窦寇章知道雪隐又在开始试探自己,所以他不再会上当,微微一笑,道:“先前听人说,大师年幼的时候,曾经偷了香油钱,不知可有此事?”
雪隐笑道:“那是老衲年幼时的无知所为。”
“窦某倒想听听。”
“那已经是多年前的事了,说出来恐有伤大雅。”
“佛家有云,菩提本无树,明镜亦非台,本来无一物,何处染尘埃,大师乃学佛之人,不会连这个都不知道吧?”
“惭愧,既然窦施主想听,老衲就却之不恭了。”
雪隐说到这儿,面上露出了一丝怀想之色,缓缓地道:“老衲七岁的时候,流浪至一座山城,那山城中有一座‘无垠寺’,富丽堂皇,香火鼎盛。老衲因一时肚饿,无可奈何之下,只能潜进寺中偷香油钱买食充饥。一次得逞,让老衲以为寺中僧人皆是无能之辈,又行二次。几次之后,可笑那些寺中僧人丝毫未觉。
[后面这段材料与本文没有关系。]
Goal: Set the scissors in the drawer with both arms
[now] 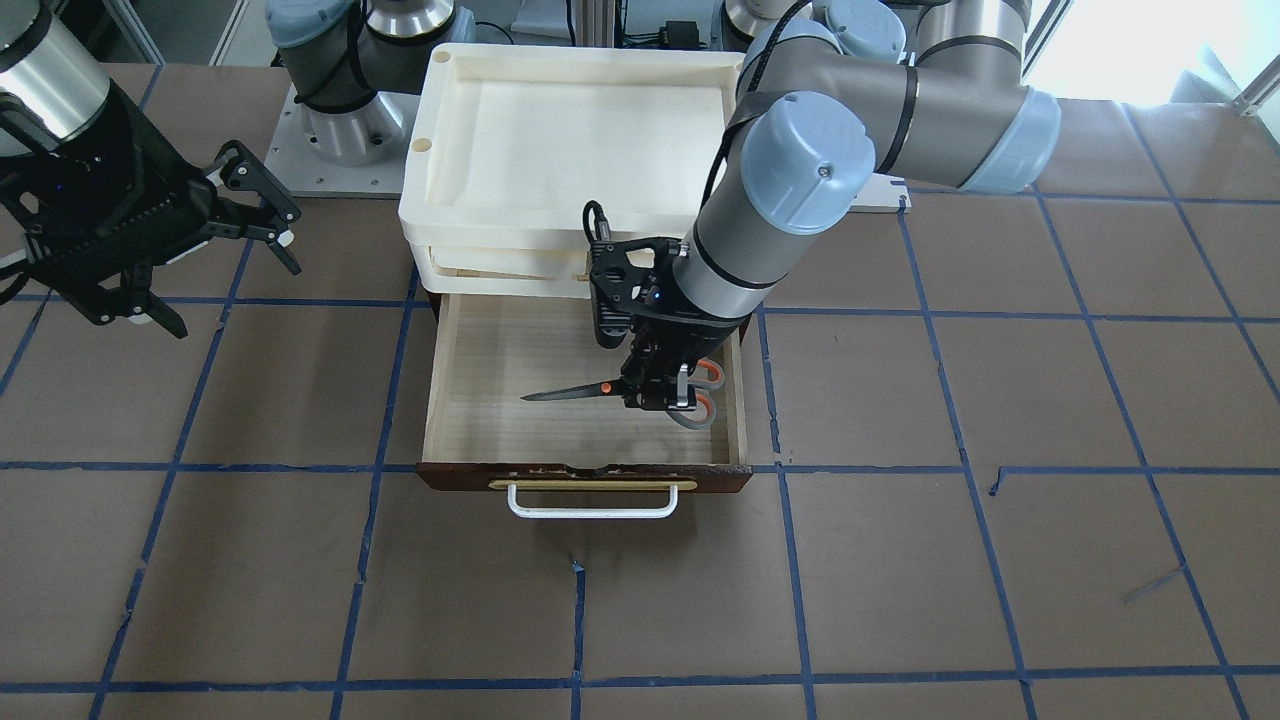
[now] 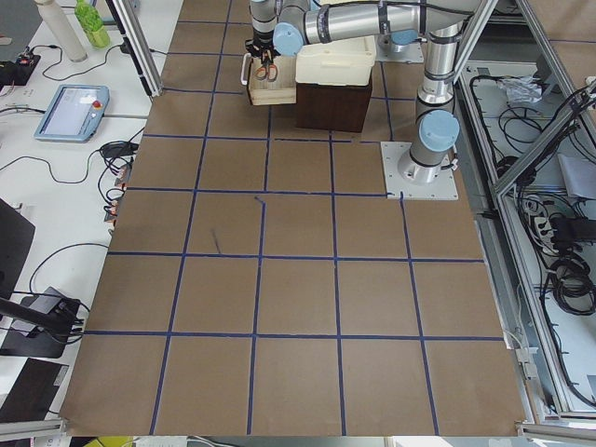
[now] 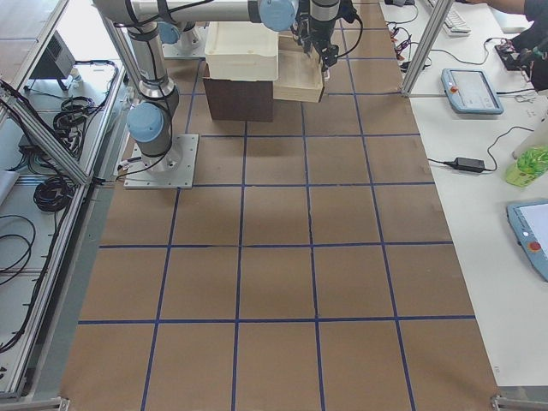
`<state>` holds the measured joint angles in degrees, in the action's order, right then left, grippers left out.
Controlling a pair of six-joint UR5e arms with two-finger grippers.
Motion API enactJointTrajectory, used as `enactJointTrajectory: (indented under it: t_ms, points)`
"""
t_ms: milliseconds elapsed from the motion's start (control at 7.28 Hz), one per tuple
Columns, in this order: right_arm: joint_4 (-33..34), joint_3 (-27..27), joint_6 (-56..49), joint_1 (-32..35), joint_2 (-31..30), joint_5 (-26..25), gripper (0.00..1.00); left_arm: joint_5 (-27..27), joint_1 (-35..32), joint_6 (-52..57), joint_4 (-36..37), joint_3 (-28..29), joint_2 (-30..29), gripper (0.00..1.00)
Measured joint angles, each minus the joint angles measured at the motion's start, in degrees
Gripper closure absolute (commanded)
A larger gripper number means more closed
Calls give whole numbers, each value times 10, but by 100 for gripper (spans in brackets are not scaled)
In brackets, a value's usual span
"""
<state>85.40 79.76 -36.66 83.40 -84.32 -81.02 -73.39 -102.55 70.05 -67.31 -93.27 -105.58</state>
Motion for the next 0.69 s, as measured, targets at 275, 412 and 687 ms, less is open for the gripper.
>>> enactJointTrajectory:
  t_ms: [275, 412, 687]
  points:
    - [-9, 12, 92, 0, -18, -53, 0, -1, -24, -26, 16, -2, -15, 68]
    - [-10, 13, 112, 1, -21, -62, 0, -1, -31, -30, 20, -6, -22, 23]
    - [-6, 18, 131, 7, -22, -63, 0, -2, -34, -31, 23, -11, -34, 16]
有一晚,老衲又潜进寺中,得手之后,正欲离去,忽然灯火大亮,数十僧人涌至殿中,将老衲团团围住。老衲知道事已败露,以为跪地求饶,当可逃过一劫,可恨那班和尚平日里吃斋念佛,此时却俨然凶神,非要把老衲的双手砍掉,然后交给官府。
正吵闹间,寺中方丈与两位宾客来到。那两个宾客中的一个与老衲年纪相若,得他向方丈求情,老衲才免去砍断双手,送去官府之灾。老衲十分感激那个小宾客,听说他要去一个了不得的地方,便想与他前去,侍奉左右,但人生不如意事十之八九,老衲最终没能去成。”